• **Task objective**: Only the lines below starting at the one that contains "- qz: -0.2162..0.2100" and ending at the one that contains "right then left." are to be reproduced, exactly and with both ends kept.

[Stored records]
-- Opening Marker --

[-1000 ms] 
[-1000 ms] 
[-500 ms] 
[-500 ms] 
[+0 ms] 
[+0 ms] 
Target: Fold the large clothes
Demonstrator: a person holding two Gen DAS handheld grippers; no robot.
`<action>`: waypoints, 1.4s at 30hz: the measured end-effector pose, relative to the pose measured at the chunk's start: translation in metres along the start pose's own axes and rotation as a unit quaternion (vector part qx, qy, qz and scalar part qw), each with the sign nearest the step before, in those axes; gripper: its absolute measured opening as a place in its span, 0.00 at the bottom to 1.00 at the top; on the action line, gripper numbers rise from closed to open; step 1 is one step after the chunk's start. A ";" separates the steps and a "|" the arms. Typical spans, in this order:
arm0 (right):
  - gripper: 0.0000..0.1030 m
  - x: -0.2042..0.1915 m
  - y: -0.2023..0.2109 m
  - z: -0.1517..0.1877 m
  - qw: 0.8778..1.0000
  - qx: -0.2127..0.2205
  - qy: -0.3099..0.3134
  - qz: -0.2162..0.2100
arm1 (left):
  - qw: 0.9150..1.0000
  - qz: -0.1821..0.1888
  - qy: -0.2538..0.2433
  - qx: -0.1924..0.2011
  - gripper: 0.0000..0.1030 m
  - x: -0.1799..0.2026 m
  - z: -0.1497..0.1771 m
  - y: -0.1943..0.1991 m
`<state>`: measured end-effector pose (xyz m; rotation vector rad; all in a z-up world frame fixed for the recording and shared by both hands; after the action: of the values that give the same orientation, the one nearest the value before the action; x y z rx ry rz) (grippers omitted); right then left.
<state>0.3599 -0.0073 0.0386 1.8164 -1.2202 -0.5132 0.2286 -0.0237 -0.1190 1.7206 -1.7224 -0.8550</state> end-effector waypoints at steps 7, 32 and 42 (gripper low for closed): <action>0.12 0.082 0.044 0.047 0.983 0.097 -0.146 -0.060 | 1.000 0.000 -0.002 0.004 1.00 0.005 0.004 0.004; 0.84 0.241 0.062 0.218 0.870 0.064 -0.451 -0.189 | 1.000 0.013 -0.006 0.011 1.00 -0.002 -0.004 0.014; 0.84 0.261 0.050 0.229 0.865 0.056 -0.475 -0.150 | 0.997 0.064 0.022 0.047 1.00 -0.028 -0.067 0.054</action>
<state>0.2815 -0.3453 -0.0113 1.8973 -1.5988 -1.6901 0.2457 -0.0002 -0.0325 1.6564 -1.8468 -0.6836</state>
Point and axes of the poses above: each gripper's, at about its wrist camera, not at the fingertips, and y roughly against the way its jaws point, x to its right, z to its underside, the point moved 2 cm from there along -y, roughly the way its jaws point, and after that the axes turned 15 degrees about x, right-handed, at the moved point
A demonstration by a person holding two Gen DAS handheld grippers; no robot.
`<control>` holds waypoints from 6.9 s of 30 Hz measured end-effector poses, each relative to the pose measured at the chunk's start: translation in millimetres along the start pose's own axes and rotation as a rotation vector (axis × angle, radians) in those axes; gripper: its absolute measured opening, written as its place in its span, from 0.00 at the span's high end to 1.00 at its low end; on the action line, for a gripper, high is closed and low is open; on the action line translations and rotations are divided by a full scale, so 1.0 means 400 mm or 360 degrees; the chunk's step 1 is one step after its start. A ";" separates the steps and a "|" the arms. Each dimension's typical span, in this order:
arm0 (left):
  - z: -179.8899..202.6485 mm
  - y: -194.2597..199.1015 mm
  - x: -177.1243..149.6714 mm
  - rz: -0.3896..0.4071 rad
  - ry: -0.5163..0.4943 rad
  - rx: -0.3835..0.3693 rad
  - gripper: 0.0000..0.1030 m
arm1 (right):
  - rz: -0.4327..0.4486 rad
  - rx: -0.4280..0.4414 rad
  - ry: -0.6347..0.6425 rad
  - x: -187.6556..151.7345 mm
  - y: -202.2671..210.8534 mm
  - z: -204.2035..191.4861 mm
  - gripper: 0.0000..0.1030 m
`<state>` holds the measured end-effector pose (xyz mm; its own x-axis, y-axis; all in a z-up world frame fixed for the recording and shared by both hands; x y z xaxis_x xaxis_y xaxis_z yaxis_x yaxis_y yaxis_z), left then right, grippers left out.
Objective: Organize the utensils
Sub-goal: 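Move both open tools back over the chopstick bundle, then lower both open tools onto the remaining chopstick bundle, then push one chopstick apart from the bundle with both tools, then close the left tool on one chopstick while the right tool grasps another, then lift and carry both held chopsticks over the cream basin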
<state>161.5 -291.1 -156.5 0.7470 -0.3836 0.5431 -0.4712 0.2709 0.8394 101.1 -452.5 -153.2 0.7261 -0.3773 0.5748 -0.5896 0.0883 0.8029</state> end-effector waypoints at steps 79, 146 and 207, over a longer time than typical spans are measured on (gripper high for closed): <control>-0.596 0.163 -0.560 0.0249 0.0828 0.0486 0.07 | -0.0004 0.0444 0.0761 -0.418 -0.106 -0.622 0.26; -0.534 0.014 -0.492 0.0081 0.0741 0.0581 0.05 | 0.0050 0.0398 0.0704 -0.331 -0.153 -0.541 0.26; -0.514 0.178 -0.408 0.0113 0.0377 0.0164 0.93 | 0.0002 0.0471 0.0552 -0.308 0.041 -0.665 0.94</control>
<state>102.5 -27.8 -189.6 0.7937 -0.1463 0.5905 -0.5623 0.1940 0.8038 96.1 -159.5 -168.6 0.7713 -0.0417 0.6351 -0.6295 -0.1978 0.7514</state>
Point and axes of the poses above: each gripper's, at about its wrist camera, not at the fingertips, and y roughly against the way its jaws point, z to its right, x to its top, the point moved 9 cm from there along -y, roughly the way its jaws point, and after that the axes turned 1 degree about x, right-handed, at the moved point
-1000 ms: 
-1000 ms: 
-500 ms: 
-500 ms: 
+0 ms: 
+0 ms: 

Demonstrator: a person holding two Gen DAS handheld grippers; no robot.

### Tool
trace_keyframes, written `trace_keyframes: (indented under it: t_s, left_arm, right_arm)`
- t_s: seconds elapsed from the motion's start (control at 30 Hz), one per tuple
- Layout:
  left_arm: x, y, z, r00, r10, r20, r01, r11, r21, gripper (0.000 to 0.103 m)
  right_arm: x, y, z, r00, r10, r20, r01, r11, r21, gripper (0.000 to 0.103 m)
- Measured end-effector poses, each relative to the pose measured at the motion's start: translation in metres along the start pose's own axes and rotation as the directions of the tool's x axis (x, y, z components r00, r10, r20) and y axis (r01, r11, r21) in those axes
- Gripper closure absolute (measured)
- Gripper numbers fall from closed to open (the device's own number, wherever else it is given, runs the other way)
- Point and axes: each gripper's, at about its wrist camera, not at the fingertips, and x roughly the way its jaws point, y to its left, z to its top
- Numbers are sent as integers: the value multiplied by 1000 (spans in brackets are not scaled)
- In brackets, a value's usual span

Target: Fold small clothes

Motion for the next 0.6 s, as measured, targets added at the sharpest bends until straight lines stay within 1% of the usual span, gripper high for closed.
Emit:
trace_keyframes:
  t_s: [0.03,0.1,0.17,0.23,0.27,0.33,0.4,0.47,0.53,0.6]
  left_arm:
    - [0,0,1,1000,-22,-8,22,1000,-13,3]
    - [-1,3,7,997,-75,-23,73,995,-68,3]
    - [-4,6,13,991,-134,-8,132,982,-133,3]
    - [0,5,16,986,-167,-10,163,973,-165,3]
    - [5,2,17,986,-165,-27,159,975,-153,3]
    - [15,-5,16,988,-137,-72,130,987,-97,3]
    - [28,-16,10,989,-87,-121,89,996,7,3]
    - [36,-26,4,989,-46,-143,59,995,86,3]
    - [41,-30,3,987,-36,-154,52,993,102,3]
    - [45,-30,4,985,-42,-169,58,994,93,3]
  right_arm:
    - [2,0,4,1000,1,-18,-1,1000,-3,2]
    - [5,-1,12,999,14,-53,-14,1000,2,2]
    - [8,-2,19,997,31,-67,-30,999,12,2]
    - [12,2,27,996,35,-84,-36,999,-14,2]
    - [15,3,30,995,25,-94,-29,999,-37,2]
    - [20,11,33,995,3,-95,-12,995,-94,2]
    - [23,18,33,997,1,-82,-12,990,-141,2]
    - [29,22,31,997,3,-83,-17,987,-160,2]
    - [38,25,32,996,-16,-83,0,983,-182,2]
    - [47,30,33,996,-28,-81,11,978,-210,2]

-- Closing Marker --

• **Result of the exercise**:
  - qz: -0.2162..0.2100
arm1 (left):
  - qw: 0.9150..1.0000
  - qz: -0.1821..0.1888
  - qy: -0.2538..0.2433
  - qx: -0.1924..0.2011
  - gripper: 0.0000..0.1030 m
  - x: -0.1799..0.2026 m
  - z: -0.1497..0.1771 m
  - y: -0.1943..0.1991 m
`<state>`: measured end-effector pose (xyz m; rotation vector rad; all in a z-up world frame fixed for the recording and shared by both hands; after the action: of the values that give the same orientation, the one nearest the value before the action; x y z rx ry rz) (grippers omitted); right then left.

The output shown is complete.